■ Task goal ■
A single figure is required: the number of lines below that contain "camera".

■ Task input ■

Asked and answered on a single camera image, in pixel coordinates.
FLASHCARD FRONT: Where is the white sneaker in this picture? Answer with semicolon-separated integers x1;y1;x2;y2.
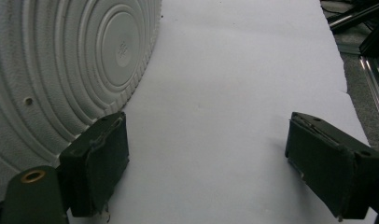
0;0;163;206

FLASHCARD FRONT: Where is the black metal stand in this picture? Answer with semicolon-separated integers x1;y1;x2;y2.
320;0;379;58

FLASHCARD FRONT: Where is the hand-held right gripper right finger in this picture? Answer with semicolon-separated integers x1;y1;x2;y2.
284;111;379;221

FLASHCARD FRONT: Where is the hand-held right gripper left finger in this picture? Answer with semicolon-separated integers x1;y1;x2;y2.
58;111;130;218

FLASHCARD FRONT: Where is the aluminium floor rail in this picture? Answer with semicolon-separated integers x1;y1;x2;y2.
358;55;379;135

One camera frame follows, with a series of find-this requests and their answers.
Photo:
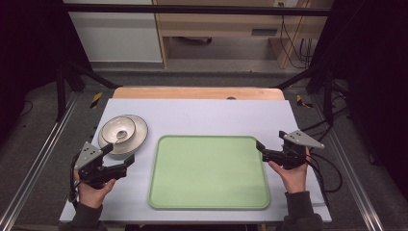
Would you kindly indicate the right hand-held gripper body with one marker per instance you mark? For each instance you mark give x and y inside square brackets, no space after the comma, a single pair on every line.
[293,152]

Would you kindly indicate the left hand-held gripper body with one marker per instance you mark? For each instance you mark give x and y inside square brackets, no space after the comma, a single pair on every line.
[88,156]

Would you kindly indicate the person's right hand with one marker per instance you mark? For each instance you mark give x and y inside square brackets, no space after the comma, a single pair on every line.
[295,179]

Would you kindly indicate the person's left hand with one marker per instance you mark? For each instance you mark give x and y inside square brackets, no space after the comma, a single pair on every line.
[93,195]

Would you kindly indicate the metal spoon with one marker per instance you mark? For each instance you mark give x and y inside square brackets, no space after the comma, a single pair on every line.
[121,134]

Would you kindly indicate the beige bowl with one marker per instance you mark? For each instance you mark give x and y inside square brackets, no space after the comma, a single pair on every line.
[112,126]

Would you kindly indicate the beige round plate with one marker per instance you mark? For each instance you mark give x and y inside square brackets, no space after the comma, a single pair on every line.
[139,133]

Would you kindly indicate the yellow black tape marker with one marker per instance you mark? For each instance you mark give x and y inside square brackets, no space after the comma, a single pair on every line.
[96,100]
[300,101]

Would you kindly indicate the green tray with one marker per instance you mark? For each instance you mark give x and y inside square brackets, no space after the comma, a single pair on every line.
[208,173]

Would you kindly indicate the white table cover board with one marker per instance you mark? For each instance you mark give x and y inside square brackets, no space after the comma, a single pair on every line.
[208,115]

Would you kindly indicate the wooden table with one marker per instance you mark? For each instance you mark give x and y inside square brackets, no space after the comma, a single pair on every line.
[192,93]

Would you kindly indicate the dark curtain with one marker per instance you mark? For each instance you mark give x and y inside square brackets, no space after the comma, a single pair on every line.
[29,48]
[375,80]

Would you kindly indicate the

■ Your solution ■
2